Mountain in California, United States

Schroeder Mountain is a mountain in the California's Sierra Nevada, on the Tahoe National Forest. It is located 0.8 mi east of California State Route 49 in Sierra County. Its elevation is 6942 ft.

It is 2.5 mi west-northwest of Yuba Pass, 1.5 mi southwest of Beartrap Meadow; approx. 30 mi northeast of Downieville. Clark Station Summer Home Tract is at the base of the mountain. It is also known by some local cabin owners as Fuzz Top due to the "fuzzy" way the vegetation appears from far away. This name has been in use since at least the 1960s.
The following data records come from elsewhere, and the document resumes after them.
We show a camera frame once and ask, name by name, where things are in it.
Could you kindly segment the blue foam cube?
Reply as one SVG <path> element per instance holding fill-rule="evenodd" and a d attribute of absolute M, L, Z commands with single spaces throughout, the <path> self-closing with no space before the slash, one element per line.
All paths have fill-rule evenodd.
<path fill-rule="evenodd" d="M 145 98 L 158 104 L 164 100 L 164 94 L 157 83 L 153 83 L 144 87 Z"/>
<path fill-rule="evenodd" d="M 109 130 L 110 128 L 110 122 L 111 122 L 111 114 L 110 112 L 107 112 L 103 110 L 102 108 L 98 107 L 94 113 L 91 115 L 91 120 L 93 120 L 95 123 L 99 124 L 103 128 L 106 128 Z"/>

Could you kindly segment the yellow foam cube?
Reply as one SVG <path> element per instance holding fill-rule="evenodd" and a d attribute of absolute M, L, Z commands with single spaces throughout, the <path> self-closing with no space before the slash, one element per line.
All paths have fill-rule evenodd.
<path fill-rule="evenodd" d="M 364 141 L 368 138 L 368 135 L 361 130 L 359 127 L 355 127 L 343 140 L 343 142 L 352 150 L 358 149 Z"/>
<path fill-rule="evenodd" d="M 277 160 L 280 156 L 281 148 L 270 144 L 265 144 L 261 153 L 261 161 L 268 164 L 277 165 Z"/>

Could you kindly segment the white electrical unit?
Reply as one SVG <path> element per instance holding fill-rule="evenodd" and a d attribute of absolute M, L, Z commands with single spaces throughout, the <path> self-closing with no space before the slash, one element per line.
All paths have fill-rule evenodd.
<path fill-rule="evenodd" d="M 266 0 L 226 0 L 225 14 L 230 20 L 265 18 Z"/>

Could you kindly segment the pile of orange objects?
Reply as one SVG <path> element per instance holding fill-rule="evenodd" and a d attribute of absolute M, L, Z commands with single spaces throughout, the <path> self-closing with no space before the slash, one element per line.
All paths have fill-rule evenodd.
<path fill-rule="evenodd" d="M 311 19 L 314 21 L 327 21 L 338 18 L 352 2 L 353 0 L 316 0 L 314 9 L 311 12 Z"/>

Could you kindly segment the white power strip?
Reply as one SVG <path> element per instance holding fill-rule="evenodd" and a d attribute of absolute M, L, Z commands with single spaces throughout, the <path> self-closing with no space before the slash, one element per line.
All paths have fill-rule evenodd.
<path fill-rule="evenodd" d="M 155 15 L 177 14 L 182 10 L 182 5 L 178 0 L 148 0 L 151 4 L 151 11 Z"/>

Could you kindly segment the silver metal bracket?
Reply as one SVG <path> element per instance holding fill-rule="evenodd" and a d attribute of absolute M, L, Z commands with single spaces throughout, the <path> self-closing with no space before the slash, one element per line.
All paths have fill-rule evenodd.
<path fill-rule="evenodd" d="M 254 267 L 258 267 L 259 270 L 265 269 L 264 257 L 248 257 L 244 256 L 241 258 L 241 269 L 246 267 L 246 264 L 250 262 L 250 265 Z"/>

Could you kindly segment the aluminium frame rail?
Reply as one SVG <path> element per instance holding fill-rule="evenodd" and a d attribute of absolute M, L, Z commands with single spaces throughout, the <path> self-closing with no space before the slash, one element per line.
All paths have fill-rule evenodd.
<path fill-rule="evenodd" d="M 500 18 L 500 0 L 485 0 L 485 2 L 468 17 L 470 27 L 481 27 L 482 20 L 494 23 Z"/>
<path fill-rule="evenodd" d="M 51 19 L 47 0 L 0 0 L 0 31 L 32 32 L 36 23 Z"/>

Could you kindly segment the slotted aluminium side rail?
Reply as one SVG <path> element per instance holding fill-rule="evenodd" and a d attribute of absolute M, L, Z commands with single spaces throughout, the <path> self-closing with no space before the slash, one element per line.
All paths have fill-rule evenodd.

It is a very steep and difficult climb to the top without a trail. Despite this, many cabin owners have been to Fuzz Top's summit numerous times.

==Namesake history==
Schroeder Mountain is named for John Schroeder (1822–1906), a pioneer, miner, rancher, and teamster. After migrating from Indiana to California following the Gold Rush in 1852, Schroeder bought and sold land in Yuba and Siskiyou Counties, before settling in Sierra County in 1855. The following year he settled on a ranch located several miles west of Loyalton, and 16 mi east-northeast of this summit.

Schroeder was born August 18, 1822, in Rush County, Indiana, the sixth child of Peter and Nancy Schroeder. During the gold rush in 1852, John Schroeder came to California with his brother and nephew. In the 1852 Special State Census John lists his occupation as a miner. Family history claims John was a successful miner and professional gambler. According to the relatives remaining in Indiana, John was the black sheep of the family. It is not known exactly where his initial search for gold took him. Although it is known that he purchased/sold property in Yuba County in 1854 and Siskiyou County in 1855 before arriving in Sierra County. John was one of three pioneers who located quarter sections of land in 1859 at Smith Neck, which is now known as Loyalton.

On April 11, 1856, he married Wealthy Ann Katen in Yreka City, Siskiyou County and then moved to Marysville after their first child was born. From there, they went east over the Yuba Pass to Sierra Valley in Sierra County. Again, according to family history, Wealthy Ann made the journey riding a mule and carrying the baby in her arms. The family settled on a ranch several miles west of Loyalton, property later homesteaded by John. The rest of their ten children were born at this location.

In the 1860, 1870 and 1880 censuses, John listed himself as a farmer. In the Great Register of 1892, he describes himself as a teamster. His obituary describes him as a rancher and indicates that he was extensively engaged in raising stock in the Loyalton area. At one time, he ran a freight line from Marysville to Virginia City presumably what is now Highway 49. Throughout these activities, he continued to try his hand at mining.

John died in Loyalton on July 11, 1906, not quite 84 years old and is buried in the local cemetery. The cause of his death was asthenia with old age as a contributing factor. According to his obituary, "Mr. Schroeder was a typical westerner, a hardy pioneer and came of good stock."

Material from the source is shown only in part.